**WHAT YOU NEED TO DO:**
Look over the entries that follow. Report how many lines contain "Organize", with nothing else.

**PROVIDED DATA:**
↓↓↓

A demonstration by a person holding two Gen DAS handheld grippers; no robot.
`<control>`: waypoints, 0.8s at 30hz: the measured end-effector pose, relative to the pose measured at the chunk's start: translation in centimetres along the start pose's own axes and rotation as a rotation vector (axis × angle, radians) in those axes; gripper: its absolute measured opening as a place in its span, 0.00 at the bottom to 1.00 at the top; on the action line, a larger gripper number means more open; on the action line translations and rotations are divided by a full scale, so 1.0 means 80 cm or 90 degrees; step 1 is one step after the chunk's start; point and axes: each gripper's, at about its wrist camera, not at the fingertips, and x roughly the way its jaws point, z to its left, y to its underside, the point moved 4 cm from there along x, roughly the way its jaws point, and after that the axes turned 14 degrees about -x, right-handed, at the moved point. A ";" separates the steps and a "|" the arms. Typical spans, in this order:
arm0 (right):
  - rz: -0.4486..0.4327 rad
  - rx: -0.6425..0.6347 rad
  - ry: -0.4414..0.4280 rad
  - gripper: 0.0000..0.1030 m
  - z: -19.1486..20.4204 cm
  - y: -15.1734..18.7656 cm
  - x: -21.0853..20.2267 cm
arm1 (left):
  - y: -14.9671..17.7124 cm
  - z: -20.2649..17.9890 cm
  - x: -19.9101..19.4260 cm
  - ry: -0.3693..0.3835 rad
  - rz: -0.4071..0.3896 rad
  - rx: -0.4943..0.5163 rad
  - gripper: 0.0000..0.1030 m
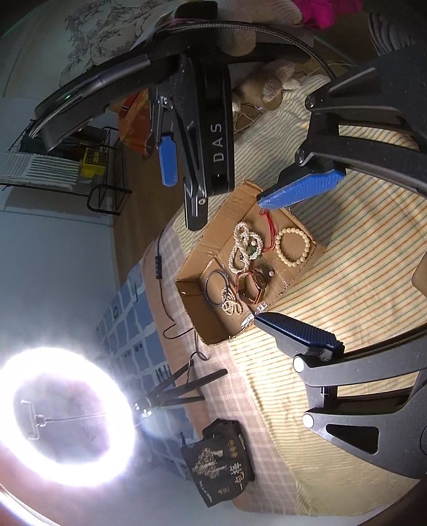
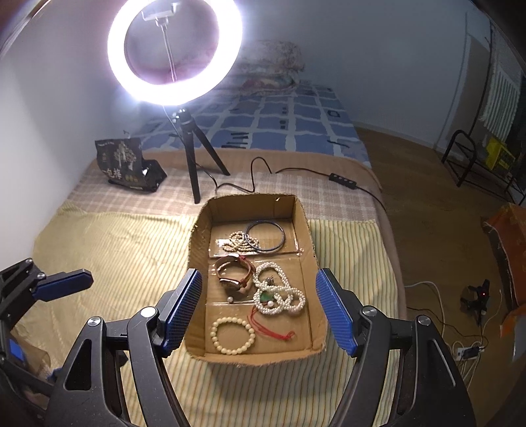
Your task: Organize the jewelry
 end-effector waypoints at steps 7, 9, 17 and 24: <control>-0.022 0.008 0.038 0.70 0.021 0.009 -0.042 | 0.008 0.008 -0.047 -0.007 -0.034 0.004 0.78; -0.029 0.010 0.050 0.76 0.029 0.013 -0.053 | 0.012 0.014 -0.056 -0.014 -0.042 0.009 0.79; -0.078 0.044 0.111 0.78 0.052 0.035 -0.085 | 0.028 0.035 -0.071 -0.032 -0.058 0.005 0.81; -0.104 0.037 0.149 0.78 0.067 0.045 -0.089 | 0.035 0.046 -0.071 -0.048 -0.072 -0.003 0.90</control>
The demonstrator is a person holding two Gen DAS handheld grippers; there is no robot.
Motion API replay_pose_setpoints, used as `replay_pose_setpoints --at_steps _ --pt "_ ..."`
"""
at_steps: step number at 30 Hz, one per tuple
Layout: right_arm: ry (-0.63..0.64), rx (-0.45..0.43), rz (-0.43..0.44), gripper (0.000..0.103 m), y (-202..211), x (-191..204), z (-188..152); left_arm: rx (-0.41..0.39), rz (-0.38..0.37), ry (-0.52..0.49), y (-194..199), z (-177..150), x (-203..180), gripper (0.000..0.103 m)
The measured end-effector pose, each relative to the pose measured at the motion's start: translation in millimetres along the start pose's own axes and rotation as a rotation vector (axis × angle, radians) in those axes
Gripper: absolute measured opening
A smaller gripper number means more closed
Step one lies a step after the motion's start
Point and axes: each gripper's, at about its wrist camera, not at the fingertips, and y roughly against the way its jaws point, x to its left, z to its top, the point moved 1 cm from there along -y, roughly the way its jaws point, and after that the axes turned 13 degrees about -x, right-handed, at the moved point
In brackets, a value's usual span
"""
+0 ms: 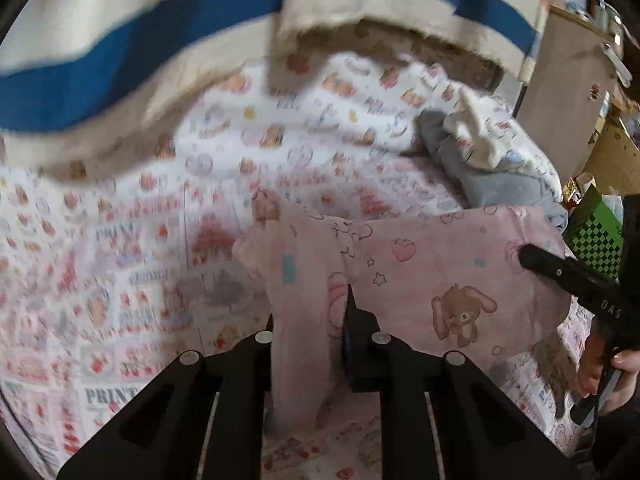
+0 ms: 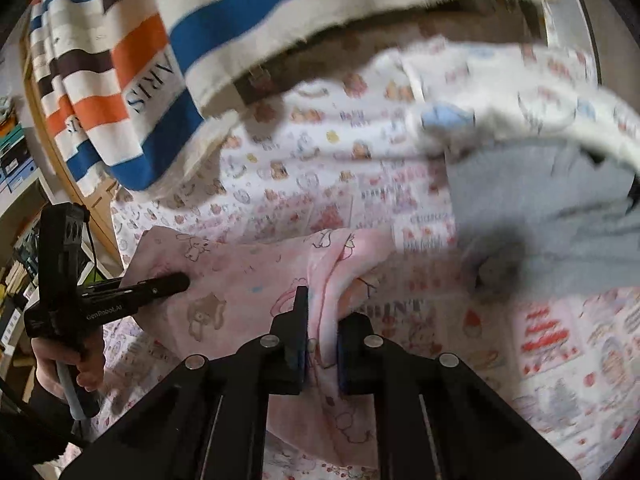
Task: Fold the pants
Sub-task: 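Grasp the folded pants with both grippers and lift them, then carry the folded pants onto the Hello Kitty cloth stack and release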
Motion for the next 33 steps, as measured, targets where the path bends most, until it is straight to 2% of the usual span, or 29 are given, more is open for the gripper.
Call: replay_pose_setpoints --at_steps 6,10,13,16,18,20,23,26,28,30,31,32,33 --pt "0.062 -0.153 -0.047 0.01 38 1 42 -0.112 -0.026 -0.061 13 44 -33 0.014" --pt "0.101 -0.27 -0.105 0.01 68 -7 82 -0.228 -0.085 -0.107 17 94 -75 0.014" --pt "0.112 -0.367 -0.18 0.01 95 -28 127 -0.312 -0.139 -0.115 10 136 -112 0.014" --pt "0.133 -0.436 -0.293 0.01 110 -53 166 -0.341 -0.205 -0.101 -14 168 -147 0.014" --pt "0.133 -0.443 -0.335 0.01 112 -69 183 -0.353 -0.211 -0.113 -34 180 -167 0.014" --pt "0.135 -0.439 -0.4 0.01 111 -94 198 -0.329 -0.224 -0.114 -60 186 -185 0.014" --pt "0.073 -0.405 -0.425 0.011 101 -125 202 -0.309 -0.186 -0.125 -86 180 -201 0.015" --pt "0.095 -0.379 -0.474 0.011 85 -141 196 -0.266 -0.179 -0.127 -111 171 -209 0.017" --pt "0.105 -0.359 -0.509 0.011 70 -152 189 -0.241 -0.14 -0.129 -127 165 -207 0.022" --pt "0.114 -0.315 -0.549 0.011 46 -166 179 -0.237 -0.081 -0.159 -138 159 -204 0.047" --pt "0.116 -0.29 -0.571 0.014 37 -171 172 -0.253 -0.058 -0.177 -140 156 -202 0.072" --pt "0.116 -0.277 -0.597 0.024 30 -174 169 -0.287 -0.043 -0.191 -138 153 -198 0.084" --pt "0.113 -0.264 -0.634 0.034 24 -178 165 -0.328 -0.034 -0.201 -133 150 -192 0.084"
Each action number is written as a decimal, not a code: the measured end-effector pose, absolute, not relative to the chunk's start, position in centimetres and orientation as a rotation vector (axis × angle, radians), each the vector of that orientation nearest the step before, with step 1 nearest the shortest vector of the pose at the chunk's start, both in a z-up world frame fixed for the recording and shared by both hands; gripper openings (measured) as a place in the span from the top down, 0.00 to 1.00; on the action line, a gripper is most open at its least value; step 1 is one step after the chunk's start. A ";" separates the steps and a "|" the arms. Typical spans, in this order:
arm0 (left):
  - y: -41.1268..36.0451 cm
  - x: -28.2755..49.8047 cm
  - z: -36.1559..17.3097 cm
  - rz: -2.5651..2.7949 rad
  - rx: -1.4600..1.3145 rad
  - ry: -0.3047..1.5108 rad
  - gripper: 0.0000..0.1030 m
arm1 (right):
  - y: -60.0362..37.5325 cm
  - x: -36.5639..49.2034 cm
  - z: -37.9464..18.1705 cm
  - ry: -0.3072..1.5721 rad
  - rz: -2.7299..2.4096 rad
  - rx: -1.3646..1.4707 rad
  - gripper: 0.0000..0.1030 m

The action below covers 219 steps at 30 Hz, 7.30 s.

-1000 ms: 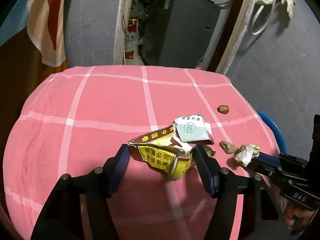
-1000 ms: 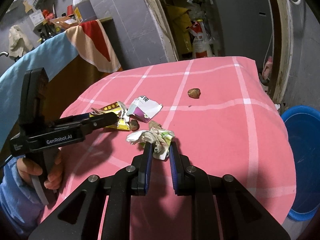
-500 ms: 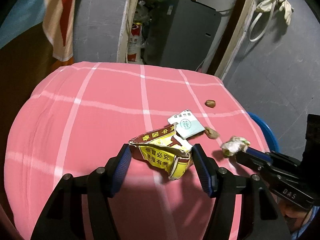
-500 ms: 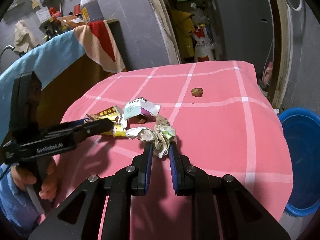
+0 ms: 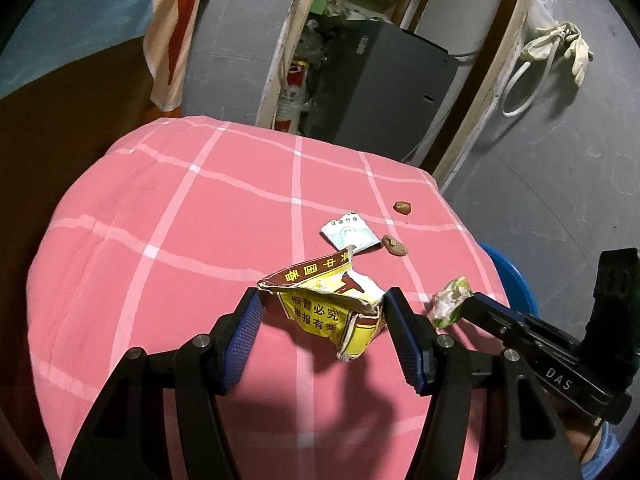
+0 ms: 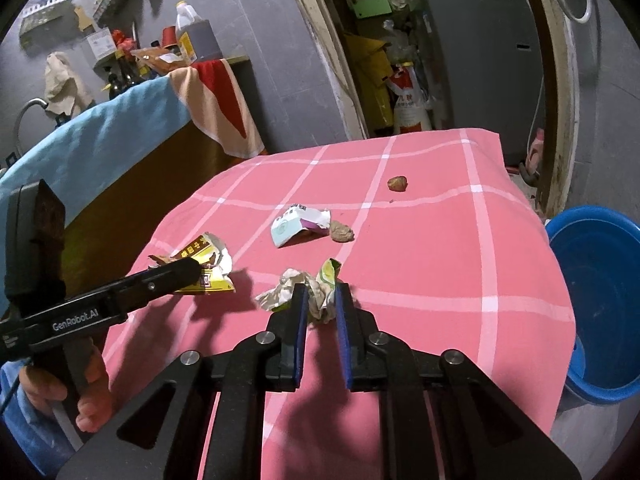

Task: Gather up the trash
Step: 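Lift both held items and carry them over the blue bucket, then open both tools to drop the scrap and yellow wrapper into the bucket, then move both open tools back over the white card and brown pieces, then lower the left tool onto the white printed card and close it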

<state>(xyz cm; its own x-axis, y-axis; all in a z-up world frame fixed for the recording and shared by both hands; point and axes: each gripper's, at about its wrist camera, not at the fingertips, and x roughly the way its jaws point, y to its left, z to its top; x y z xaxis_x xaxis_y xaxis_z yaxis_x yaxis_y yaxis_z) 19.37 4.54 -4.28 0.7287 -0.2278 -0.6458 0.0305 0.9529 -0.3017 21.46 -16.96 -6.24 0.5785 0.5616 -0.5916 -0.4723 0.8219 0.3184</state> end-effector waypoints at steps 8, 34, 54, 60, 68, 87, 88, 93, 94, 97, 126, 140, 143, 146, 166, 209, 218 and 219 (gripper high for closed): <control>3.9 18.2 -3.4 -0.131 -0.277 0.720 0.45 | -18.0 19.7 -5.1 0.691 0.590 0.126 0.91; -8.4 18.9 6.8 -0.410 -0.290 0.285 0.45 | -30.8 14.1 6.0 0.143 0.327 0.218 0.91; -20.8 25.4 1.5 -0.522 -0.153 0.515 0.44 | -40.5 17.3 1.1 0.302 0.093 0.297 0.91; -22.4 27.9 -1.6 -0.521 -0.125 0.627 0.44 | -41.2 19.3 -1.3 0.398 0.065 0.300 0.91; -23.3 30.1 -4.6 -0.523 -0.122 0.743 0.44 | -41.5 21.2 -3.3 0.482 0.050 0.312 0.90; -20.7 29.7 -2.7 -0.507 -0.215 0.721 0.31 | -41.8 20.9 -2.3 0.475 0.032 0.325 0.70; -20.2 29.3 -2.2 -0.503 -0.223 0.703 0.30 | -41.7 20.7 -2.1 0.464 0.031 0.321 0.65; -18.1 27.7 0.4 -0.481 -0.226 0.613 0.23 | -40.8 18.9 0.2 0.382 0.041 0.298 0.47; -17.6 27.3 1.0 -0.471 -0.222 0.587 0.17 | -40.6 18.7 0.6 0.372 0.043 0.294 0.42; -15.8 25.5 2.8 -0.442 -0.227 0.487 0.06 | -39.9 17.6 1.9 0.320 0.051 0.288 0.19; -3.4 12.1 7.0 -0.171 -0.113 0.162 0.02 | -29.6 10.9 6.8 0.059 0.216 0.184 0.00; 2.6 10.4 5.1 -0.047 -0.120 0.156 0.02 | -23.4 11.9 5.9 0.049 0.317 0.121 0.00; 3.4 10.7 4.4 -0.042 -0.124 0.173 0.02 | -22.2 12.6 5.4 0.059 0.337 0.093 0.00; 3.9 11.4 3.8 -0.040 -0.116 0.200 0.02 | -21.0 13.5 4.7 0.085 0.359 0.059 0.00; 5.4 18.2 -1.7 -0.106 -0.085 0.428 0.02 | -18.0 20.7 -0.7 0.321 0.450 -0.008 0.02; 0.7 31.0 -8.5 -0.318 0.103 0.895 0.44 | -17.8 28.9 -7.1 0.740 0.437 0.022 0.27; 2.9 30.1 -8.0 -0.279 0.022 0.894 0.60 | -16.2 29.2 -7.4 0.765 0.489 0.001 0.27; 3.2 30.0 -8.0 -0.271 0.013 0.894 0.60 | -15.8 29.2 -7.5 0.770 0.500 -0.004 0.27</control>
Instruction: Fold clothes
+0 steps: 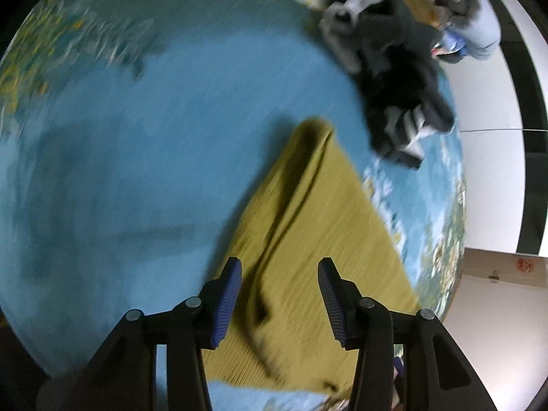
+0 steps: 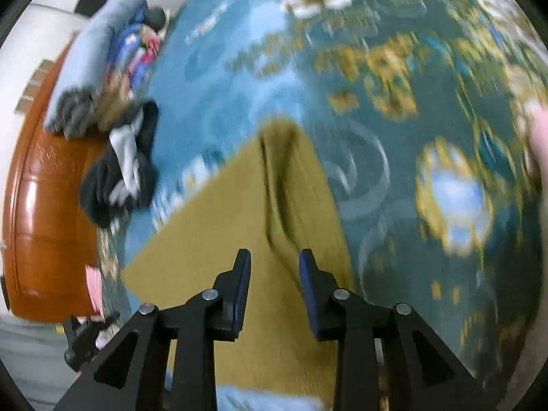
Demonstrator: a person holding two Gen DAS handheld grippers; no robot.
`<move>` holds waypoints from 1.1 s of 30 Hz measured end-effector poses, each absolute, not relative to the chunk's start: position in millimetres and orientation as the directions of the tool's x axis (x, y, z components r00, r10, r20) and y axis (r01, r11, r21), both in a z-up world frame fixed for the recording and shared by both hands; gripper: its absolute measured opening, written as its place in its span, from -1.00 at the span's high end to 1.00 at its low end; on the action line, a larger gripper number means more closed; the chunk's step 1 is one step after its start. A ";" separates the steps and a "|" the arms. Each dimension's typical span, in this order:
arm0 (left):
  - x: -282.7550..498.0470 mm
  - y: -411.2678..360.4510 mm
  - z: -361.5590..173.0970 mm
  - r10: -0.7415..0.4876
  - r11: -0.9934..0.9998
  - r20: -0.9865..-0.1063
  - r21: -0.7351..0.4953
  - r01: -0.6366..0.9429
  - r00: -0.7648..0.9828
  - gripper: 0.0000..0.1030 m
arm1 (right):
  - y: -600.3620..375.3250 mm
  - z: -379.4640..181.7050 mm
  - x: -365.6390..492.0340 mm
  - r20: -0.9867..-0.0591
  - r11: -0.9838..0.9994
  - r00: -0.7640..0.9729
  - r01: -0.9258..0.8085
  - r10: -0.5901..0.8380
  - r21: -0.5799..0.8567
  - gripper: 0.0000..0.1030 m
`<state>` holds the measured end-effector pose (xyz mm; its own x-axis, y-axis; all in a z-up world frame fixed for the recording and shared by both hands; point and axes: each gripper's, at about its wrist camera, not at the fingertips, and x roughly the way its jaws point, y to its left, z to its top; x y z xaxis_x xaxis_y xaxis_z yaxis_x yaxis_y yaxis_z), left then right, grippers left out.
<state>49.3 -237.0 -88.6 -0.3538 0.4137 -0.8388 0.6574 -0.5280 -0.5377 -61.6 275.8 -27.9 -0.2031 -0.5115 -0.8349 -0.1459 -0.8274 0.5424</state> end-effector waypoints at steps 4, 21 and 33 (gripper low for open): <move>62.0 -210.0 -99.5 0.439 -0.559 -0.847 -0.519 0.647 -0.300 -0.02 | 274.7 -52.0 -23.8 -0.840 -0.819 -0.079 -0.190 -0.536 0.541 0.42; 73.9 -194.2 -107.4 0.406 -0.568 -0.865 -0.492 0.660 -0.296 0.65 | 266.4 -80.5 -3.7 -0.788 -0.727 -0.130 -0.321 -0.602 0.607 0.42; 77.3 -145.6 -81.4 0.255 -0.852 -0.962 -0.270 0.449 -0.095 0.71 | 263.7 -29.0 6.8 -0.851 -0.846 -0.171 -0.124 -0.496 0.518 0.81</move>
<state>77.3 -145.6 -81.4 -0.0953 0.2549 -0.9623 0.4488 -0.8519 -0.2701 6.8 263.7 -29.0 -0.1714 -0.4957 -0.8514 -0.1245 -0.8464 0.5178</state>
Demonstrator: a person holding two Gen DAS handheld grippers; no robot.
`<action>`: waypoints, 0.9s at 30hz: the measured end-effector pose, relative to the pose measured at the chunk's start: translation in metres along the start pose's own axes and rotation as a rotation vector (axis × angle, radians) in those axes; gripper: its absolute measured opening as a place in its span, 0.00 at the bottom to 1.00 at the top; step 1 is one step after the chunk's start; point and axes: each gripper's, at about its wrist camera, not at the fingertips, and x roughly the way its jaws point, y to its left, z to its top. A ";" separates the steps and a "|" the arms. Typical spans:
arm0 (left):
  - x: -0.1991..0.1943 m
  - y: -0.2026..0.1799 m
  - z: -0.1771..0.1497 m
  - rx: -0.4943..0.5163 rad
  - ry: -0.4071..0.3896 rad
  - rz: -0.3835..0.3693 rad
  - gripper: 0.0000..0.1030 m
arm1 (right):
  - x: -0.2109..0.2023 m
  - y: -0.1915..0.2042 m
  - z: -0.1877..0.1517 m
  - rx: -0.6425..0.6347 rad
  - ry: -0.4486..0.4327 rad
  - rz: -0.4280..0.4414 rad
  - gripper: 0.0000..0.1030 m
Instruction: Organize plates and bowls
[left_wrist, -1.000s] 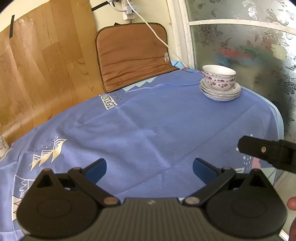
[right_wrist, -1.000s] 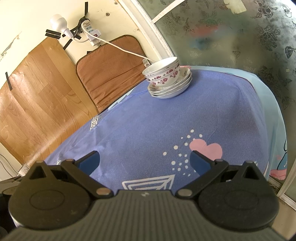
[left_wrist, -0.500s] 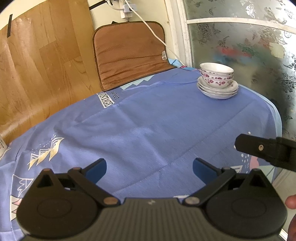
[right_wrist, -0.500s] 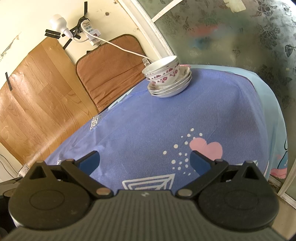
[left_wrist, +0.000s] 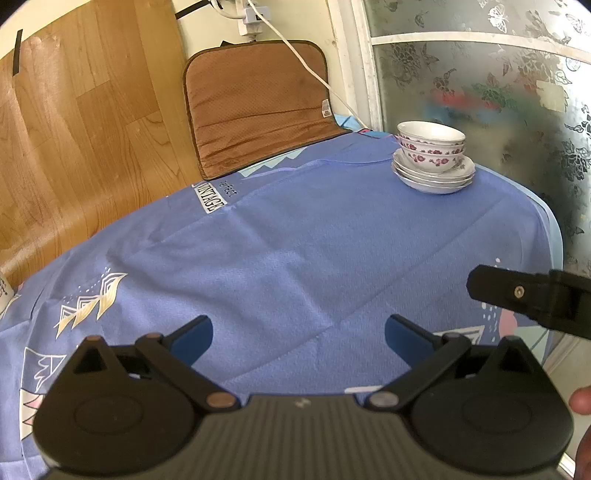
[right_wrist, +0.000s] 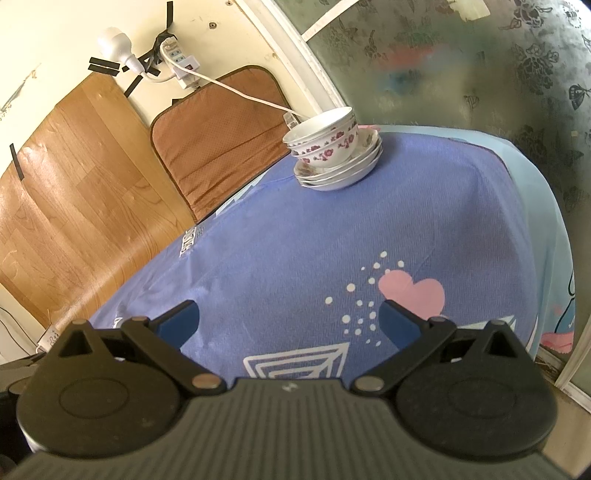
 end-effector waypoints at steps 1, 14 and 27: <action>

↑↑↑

**ANSWER TO THIS PROBLEM:**
2